Notice: The reproducibility variables underlying each score are classified using an automated LLM-based pipeline, validated against a manually labeled dataset. LLM-based classification introduces uncertainty and potential bias; scores should be interpreted as estimates. Full accuracy metrics and methodology are described in [1].

Information Directed Sampling for Stochastic Bandits With Graph Feedback

Authors: Fang Liu, Swapna Buccapatnam, Ness Shroff

AAAI 2018 | Venue PDF | LLM Run Details

Reproducibility Variable Result LLM Response
Research Type Experimental Finally, using numerical evaluations, we demonstrate that our proposed IDS policies outperform existing approaches, including adaptions of upper confidence bound, ϵ-greedy and Exp3 algorithms.
Researcher Affiliation Collaboration Fang Liu The Ohio State University Columbus, Ohio 43210 EMAIL Swapna Buccapatnam AT&T Labs Research Middletown, NJ 07748 EMAIL Ness Shroff The Ohio State University Columbus, Ohio 43710 EMAIL
Pseudocode Yes Algorithm 1 Meta-algorithm for Information Directed Sampling with Graph Feedback
Open Source Code No The paper does not provide any concrete access (links, explicit statements) to open-source code for the described methodology.
Open Datasets No Section 7 'Numerical Results' describes a simulated Beta-Bernoulli bandit problem where reward values are drawn from a Beta(1,1) distribution.

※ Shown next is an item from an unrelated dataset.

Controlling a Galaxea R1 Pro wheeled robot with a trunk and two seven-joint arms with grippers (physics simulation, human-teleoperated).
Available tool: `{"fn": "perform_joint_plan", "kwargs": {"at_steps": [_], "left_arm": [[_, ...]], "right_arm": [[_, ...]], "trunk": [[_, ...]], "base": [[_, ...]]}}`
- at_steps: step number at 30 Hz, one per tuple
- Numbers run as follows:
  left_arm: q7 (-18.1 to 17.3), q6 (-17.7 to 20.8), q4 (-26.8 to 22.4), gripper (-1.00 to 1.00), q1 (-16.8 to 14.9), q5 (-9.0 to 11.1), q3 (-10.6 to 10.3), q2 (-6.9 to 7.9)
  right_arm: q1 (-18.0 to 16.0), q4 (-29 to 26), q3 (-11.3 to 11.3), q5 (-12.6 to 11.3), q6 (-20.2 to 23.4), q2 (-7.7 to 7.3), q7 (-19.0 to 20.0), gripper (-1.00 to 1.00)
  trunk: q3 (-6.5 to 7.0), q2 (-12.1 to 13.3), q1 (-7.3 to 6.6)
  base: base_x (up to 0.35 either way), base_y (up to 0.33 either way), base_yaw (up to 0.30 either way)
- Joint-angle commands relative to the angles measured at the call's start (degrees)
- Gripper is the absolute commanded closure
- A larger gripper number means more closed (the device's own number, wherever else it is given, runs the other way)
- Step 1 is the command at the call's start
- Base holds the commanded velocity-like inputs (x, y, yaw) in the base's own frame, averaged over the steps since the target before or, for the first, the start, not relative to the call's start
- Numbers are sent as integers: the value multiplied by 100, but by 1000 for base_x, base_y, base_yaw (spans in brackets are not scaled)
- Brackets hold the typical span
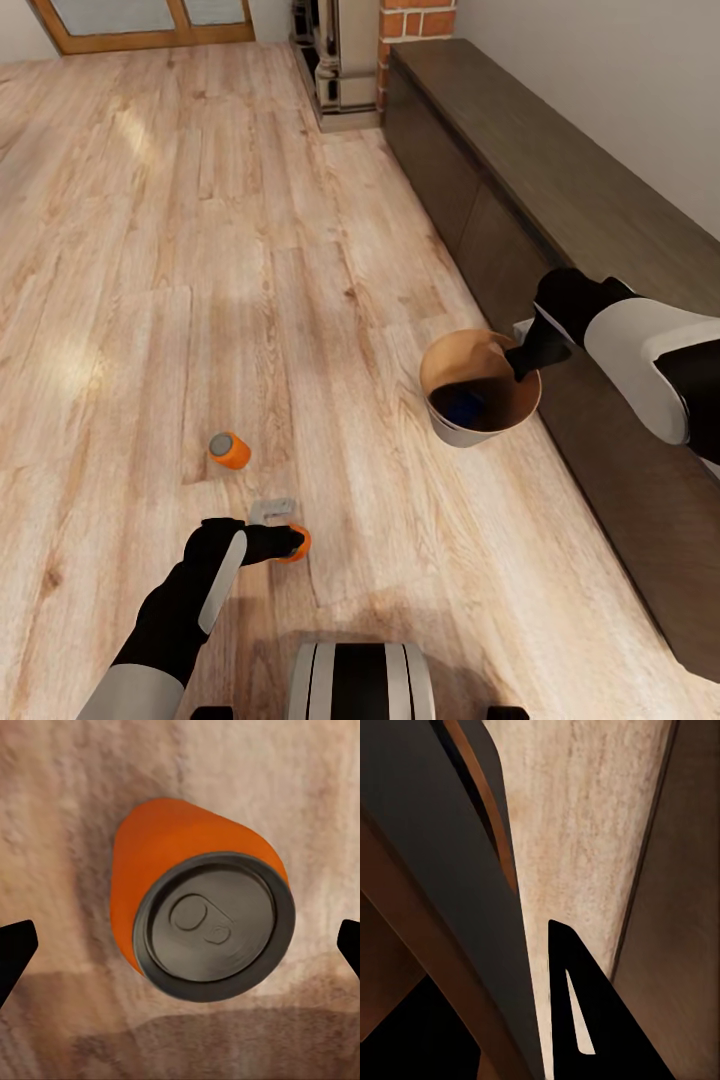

This is an internally generated simulation environment, not a publicly available dataset with concrete access information (link, citation).
Dataset Splits No The paper mentions running experiments for a given time horizon T and averaging results over 1000 trials, but it does not specify explicit training, validation, or test dataset splits in the conventional sense, as the data is generated through simulation rather than being a fixed dataset.
Hardware Specification No The paper does not provide any specific hardware details (e.g., GPU/CPU models, memory) used for running the experiments.
Software Dependencies No The paper mentions implementing 'Algorithm 2 in Russo and Van Roy (2014)' and using 'Beta-Bernoulli bandits', but does not list any specific software dependencies with version numbers (e.g., Python, PyTorch, specific libraries).
Experiment Setup Yes In the experiment, we set K = 5 and T = 1000. All the regret results are averaged over 1000 trials.